# Moving Out of Parent's House - Good or Bad?



## AxlRose408 (Apr 11, 2013)

Hello All,

I have always lived with my parents and I can now afford to get an apartment of my own. My parents are very traditional Indians who controlled me and made my very dependent on them. Like any family, we have had serious fights and arguments that have gotten out of control sometimes. I was kicked out of my house once and they called the police on me twice for isolating myself in my room. Later, they found out that I was smoking weed. 

My dilemma is do I move out and try living on my own or do I stay with my parents forever. In India, it is not uncommon for grown adults to live with their parents. Of course, this isn't India but for many the same culture applies. I have no plans for marriage or any female companionship so I would be living completely by myself in my apartment.

Should I make the big move and move out or should I stay with my mom and dad. Is living on your own very lonely and depressing? Should I choose freedom over the company and comfort of living with mom and dad (we have a very nice house)? I would describe my relationship with my parents as rocky but not unbearable. 

Any advice?


----------



## CeeDee4 (Jul 21, 2013)

AxlRose408 said:


> Hello All,
> 
> I have always lived with my parents and I can now afford to get an apartment of my own. My parents are very traditional Indians who controlled me and made my very dependent on them. Like any family, we have had serious fights and arguments that have gotten out of control sometimes. I was kicked out of my house once and they called the police on me twice for isolating myself in my room. Later, they found out that I was smoking weed.
> 
> ...


I just posted a similar response to another member on here  I know it's hard to deal with the decision to leave home, especially when you need to escape a bad home environment and also when some many other people seem to be living with their parents into their late 20s or 30s and having no problems with it.

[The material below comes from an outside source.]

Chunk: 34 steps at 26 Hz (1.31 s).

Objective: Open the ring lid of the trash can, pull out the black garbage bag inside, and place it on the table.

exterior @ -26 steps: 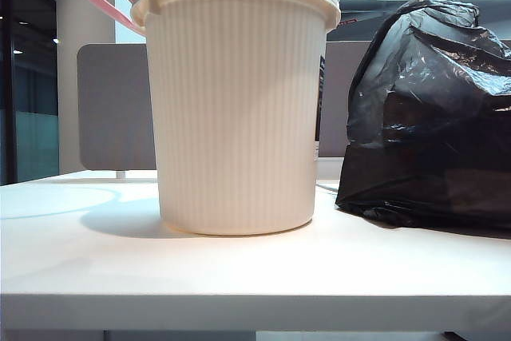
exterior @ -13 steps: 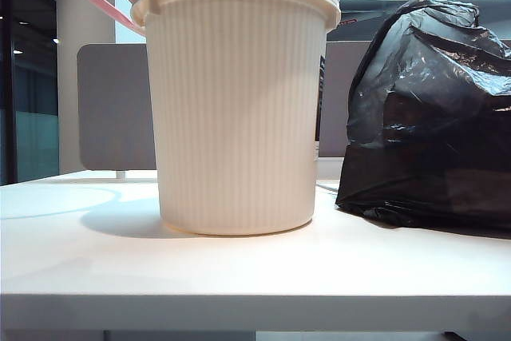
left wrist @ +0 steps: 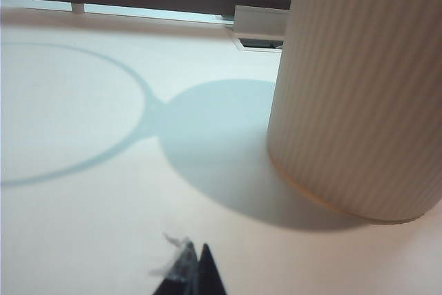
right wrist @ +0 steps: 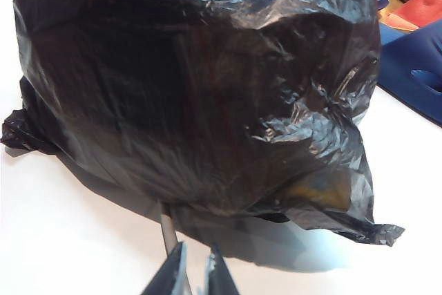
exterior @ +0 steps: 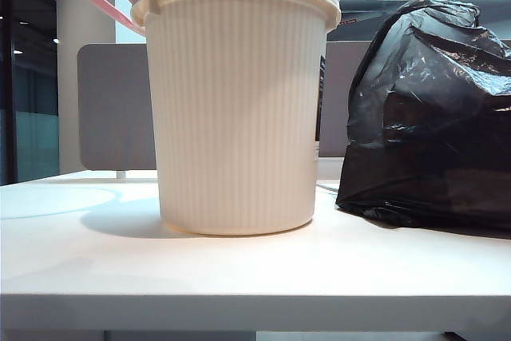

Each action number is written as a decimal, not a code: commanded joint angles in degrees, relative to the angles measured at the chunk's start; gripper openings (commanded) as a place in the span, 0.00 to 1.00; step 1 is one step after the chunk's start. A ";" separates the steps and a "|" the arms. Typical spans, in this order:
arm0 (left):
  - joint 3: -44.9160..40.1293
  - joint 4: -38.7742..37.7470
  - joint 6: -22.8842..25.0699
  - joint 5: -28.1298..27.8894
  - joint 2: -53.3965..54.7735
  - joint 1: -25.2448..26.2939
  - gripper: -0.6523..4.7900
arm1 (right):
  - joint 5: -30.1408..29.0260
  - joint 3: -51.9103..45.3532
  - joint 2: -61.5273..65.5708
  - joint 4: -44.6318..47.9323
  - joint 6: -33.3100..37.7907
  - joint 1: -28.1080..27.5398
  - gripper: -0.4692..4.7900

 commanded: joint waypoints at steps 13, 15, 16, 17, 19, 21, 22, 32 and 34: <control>0.15 0.50 0.07 0.24 0.02 0.04 0.11 | -1.64 -0.09 0.00 1.03 1.81 0.09 0.17; 0.15 0.50 0.07 0.24 0.02 0.04 0.11 | -1.66 -0.09 0.00 1.05 1.84 0.09 0.17; 0.15 0.50 0.07 0.24 0.02 0.04 0.11 | -1.66 -0.09 0.00 1.03 1.84 0.09 0.17; 0.15 0.50 0.07 0.24 0.02 0.04 0.11 | -1.68 -0.09 0.00 1.05 1.84 0.09 0.17; 0.15 0.50 0.07 0.24 0.02 0.04 0.11 | -1.57 -0.09 0.00 1.03 1.81 0.09 0.17; 0.15 0.50 0.07 0.24 0.02 0.04 0.11 | -1.57 -0.09 0.00 1.05 1.81 0.07 0.17; 0.15 0.50 0.07 0.24 0.02 0.04 0.11 | -1.57 -0.09 0.00 1.03 1.81 0.07 0.17; 0.15 0.50 0.07 0.24 0.02 0.04 0.11 | -1.57 -0.09 0.00 1.05 1.81 0.07 0.17; 0.15 0.50 0.07 0.24 0.02 0.04 0.11 | -1.57 -0.09 0.00 1.05 1.81 0.07 0.17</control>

I'm in my late 30s now and lived at home until I was about 23 or so. It was horrible because my parents were very dysfunctional and verbally abusive and even worse I had a deadbeat, druggie 35 year old brother who was still living at home too who used to make my life a living hell and who I suspected could one day snap and kill me.

I got an apartment in the city with a guy buddy roommate at 23 t0 24. Living the city was kinda scary because our apartment was robbed and my car was broken into in the same week. My roommate was gone often and I used to be scared and lonely alone in the apartment. Oh and at the time I supported myself with a part time student job/student loan money and then eventually a full time temp jobs. (Temp agencies can be good places to go if you need a job quickly. Then can put you somewhere where you can get a paycheck. It might not be perfect, but it is sometimes easier than sending out tons of resumes and going on interviews.)

I spend a few months back at my parents' house after I left that apartment and I knew that I couldn't stay there forever because of the maltreatment and dysfunction.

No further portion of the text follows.